Meta, which recently allocated $14bn to AI-centered expansion through a partnership with Scale AI, is marketing the Discover feed as a social component of generative AI—a distinguishing factor from OpenAI’s ChatGPT or Google’s Gemini.
The firm asserts that the feature aims to deliver “inspiration and hacks” to its users and underscores that all sharing is opt-in.

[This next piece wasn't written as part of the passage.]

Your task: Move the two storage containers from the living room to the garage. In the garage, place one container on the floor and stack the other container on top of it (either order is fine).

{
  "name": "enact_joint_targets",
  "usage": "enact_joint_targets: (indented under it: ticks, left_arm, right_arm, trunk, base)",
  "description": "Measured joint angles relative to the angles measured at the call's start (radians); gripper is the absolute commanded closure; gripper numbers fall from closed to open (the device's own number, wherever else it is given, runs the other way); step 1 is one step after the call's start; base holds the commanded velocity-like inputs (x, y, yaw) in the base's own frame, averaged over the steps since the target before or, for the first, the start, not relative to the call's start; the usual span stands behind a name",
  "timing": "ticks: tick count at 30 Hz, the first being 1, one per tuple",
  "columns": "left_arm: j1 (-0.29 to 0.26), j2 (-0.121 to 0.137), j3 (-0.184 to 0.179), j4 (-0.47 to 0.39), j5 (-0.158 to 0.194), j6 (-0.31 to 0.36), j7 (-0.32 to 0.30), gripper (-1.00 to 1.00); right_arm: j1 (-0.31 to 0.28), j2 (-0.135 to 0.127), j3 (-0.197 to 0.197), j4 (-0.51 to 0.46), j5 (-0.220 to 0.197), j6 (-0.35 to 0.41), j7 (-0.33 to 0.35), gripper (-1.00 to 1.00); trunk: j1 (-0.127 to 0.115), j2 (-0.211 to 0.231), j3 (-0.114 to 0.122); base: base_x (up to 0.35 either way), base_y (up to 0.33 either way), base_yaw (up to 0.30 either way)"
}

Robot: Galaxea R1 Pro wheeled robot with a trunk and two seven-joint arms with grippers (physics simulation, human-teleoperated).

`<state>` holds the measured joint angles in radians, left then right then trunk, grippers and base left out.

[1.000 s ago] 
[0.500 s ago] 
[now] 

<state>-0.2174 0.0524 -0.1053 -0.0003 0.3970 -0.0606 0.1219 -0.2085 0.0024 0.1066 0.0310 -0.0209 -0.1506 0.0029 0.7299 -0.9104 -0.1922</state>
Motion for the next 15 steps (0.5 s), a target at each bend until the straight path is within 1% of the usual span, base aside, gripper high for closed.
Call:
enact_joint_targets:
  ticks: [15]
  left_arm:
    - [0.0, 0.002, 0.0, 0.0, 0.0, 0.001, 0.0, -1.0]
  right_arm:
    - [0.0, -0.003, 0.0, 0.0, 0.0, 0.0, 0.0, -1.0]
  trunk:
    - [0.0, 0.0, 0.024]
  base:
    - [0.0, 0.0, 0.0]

However, an examination of publicly shared chats by various media sources highlights instances of users posting veterinary invoices with home addresses, legal documents, school discipline records, and medical information—all readily available and frequently connected to Instagram usernames.
The danger goes beyond inadvertent posts. Meta’s integration of AI across Facebook, Instagram, and WhatsApp suggests that users may struggle to distinguish between secured messaging platforms and the open visibility provided by Meta AI.
The organization has noted that AI inquiries are not encrypted, even if they are submitted through WhatsApp’s interface.
While Meta has not faced accusations of violating any US or UK privacy regulations, legal professionals indicate that the application’s framework could attract examination under current transparency and consent mandates.
Meta’s latest public statements assert that users are “in control” and have the ability to remove posts after they are published. Nevertheless, analysts maintain that post-publication deletion does not alleviate reputational harm or subsequent misuse of data, particularly when images or prompts have already been indexed or screenshotted.
The company’s AI assistant recently addressed a question regarding user data exposure by claiming: “Meta provides tools and resources to help users manage their privacy, but it’s an ongoing challenge.” This response was visible in the public feed.
Meta’s AI division is now pivotal to its strategy for maintaining users and advertising income in an increasingly commoditized social media environment.
Chief executive Mark Zuckerberg recently revealed that Meta AI had achieved one billion interactions across its platforms.
This scale may bring commercial advantages, but it also increases regulatory scrutiny, particularly as legislators seek to impose clearer legal accountability on AI.